INSTRUCTIONS TO FOLLOW — All of the data below should be printed again word for word, pictures excluded.

DATASET EXCERPT —
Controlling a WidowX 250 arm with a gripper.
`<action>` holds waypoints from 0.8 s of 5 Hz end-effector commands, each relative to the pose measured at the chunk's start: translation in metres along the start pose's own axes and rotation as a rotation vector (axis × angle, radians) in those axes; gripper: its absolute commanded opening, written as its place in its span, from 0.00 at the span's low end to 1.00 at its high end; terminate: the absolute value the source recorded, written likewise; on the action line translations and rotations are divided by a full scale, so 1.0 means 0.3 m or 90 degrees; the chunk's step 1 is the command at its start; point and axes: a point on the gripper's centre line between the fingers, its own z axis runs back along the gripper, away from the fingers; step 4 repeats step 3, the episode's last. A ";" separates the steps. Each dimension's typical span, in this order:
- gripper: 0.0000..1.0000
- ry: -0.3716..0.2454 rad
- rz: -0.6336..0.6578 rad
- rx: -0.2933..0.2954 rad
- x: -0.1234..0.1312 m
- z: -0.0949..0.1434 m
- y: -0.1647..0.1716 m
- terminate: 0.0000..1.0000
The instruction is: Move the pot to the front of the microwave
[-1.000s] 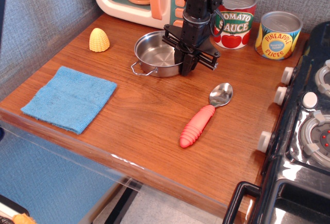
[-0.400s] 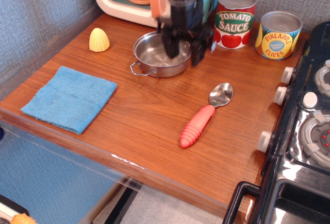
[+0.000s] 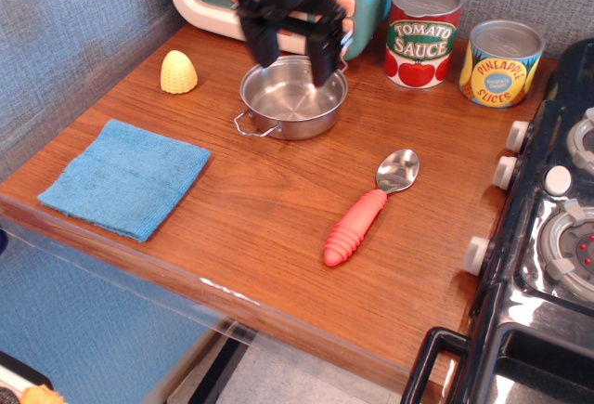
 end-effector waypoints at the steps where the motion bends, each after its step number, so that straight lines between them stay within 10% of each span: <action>1: 1.00 0.032 0.037 0.029 -0.143 0.007 0.073 0.00; 2: 1.00 0.032 0.037 0.029 -0.143 0.007 0.073 0.00; 3: 1.00 0.032 0.037 0.029 -0.143 0.007 0.073 1.00; 4: 1.00 0.032 0.037 0.029 -0.143 0.007 0.073 1.00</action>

SOLUTION FOR THIS EXERCISE —
Controlling a WidowX 250 arm with a gripper.
`<action>` holds waypoints from 0.8 s of 5 Hz end-effector commands, each relative to the pose measured at the chunk's start: translation in metres along the start pose's own axes and rotation as a rotation vector (axis × angle, radians) in those axes; gripper: its absolute commanded opening, written as its place in its span, from 0.00 at the span's low end to 1.00 at its high end; terminate: the absolute value the source recorded, written likewise; on the action line translations and rotations are divided by a full scale, so 1.0 means 0.3 m or 90 degrees; the chunk's step 1 is the command at its start; point and axes: a point on the gripper's centre line between the fingers, its own z axis runs back along the gripper, away from the fingers; step 4 repeats step 3, the episode's last. A ";" separates the steps. Each dimension's typical span, in this order:
- gripper: 0.0000..1.0000
- ry: -0.3716..0.2454 rad
- rz: -0.6336..0.6578 rad
- rx: -0.2933..0.2954 rad
- x: -0.1234..0.1312 m
- z: -0.0949..0.1434 m
- y: -0.1647..0.1716 m
- terminate: 0.0000..1.0000
The instruction is: Move the pot to the front of the microwave
[-1.000s] 
[-0.400s] 
[+0.000s] 
 end-effector waypoints at the steps where the motion bends, each after its step number, so that straight lines between them stay within 10% of each span: <action>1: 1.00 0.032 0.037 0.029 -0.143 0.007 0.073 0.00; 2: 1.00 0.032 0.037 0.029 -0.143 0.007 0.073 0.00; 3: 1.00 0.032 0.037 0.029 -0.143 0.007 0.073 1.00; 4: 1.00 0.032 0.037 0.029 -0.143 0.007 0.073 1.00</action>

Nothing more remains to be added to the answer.